__DIRECTIONS FOR THIS TASK__. Report every line of the records beneath this task that holds the string "from".
==*==
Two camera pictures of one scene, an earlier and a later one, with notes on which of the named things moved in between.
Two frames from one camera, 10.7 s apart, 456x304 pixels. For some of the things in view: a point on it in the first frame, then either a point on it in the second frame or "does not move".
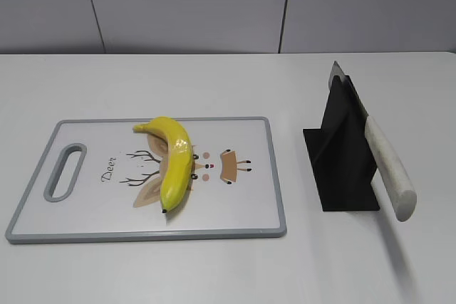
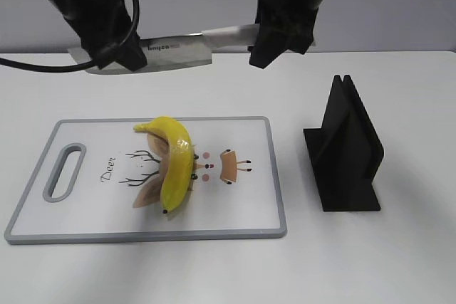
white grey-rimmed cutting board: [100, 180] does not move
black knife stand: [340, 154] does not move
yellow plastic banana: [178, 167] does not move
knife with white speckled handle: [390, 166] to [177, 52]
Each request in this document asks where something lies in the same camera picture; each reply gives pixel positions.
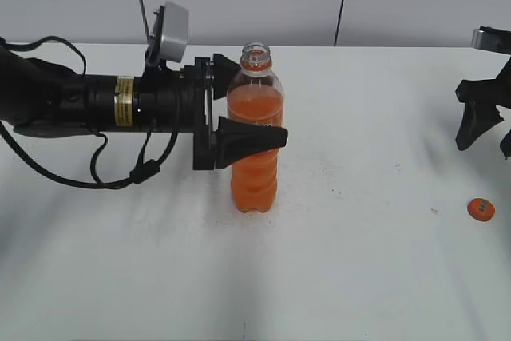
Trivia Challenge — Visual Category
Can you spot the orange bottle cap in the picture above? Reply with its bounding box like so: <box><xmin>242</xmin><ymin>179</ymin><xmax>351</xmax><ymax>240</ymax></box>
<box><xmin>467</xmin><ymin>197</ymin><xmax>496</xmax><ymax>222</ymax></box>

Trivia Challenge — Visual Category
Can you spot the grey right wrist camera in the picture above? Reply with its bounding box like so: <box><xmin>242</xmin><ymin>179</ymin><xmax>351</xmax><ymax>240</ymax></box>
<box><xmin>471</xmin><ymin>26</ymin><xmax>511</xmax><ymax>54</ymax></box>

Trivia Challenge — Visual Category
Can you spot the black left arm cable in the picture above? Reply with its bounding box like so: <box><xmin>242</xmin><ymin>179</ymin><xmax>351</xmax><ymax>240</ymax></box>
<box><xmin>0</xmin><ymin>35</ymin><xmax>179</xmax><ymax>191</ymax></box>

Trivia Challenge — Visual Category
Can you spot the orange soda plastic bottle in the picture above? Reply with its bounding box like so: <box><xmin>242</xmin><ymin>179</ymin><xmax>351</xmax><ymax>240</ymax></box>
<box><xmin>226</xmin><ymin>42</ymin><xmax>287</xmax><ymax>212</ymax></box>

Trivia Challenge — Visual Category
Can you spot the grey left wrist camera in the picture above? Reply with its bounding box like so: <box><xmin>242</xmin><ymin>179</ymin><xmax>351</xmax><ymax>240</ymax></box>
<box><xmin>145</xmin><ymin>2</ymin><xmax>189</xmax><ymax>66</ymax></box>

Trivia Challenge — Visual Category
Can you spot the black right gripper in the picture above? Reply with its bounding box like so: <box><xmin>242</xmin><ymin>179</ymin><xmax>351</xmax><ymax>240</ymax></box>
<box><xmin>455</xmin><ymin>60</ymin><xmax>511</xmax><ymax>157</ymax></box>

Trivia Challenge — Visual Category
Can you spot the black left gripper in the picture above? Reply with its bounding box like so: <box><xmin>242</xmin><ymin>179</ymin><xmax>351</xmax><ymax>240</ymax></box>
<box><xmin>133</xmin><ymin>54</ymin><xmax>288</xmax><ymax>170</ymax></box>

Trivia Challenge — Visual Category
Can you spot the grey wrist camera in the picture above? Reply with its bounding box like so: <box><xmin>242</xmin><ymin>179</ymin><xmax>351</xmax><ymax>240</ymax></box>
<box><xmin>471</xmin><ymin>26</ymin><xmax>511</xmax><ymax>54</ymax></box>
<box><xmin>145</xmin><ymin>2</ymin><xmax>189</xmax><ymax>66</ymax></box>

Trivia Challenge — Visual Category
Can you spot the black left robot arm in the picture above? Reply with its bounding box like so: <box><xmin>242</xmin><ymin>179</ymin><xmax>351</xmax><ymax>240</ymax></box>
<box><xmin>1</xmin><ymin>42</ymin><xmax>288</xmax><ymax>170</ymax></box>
==*==
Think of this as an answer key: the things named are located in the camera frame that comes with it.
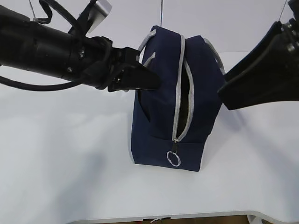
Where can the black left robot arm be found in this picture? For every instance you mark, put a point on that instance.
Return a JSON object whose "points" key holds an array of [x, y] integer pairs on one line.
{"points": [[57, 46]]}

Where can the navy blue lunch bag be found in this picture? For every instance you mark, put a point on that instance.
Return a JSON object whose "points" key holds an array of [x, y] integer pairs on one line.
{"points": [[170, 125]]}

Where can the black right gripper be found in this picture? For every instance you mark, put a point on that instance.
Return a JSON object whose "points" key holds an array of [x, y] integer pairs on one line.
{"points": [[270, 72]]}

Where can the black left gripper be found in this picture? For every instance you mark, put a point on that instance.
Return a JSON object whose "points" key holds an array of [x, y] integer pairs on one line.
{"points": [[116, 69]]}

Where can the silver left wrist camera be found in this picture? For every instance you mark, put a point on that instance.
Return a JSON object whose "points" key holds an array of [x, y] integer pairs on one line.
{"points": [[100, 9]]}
==*==
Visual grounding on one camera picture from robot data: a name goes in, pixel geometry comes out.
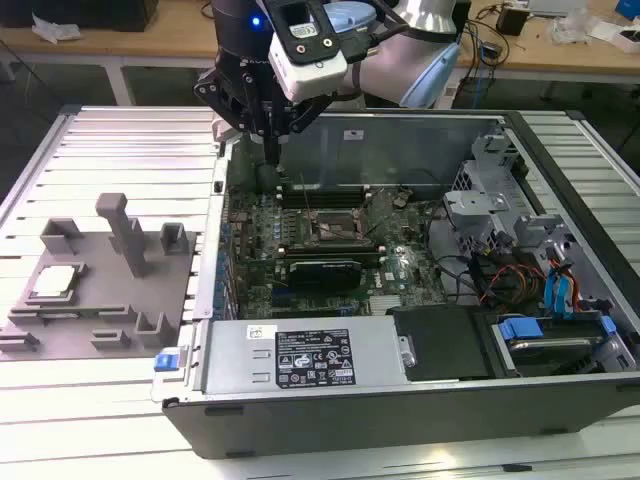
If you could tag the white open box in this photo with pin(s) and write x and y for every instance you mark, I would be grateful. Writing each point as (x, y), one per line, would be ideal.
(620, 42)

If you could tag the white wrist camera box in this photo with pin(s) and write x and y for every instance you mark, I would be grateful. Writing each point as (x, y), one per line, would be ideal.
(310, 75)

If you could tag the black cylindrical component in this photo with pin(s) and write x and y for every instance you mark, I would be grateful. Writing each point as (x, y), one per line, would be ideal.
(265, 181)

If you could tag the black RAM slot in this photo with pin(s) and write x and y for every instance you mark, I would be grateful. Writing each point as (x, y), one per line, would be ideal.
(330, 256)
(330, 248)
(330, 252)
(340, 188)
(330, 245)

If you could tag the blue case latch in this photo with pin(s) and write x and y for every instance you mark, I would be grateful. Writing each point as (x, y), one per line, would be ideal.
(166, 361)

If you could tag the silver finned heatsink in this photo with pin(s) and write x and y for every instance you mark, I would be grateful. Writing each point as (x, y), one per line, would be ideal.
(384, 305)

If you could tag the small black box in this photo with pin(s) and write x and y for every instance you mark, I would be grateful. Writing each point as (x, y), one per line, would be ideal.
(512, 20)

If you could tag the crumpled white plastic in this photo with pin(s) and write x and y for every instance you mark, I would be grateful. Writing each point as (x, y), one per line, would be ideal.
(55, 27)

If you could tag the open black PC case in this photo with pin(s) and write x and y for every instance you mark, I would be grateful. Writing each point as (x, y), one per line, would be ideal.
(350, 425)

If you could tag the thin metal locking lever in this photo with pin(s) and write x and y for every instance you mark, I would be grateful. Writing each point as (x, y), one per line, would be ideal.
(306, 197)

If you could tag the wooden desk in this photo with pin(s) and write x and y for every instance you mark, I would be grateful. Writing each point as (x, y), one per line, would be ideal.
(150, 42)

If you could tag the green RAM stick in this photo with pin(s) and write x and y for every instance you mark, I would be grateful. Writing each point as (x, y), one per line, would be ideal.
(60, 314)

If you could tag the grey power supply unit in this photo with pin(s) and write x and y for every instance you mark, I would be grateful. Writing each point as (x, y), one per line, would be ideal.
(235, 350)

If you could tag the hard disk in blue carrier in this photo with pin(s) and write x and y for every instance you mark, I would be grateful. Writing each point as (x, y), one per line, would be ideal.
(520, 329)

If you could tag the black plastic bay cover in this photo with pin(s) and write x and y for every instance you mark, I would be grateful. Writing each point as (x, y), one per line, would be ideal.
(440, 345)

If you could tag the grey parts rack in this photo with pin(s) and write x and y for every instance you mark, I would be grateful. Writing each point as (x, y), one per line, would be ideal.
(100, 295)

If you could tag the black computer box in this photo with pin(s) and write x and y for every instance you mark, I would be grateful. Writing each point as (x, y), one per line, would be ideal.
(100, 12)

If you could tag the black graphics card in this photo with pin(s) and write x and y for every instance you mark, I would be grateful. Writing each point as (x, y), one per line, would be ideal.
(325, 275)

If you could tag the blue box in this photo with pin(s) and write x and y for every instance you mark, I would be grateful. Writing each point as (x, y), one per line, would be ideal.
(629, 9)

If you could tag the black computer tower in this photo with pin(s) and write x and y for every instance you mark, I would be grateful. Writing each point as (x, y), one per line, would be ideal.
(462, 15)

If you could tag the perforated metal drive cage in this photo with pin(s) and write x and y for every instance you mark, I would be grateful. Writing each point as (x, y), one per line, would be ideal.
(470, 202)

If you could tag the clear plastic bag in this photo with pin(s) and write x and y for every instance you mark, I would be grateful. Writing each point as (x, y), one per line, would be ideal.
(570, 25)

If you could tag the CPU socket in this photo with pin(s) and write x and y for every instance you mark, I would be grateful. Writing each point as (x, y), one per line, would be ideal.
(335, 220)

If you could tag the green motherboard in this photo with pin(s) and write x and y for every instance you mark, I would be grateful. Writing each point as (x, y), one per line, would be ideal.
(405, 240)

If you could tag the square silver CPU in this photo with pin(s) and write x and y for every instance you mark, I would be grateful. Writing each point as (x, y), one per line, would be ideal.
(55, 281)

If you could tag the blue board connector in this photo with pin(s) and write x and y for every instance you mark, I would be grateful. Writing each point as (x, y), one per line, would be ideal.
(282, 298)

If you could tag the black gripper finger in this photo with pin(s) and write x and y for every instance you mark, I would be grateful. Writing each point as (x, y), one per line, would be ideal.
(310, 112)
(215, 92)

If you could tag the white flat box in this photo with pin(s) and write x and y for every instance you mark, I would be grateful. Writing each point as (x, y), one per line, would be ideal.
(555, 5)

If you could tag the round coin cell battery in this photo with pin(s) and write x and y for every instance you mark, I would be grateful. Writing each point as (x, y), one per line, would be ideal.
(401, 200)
==*==
__ANSWER SECTION__.
Two frames from one camera, 10.7 s apart, 456x304 pixels. For some of the things in view: a point on it in the first frame, then either a point on it in the second frame or "does not move".
Visual grounding on one camera picture from robot data: a name goes in, pixel geometry comes out.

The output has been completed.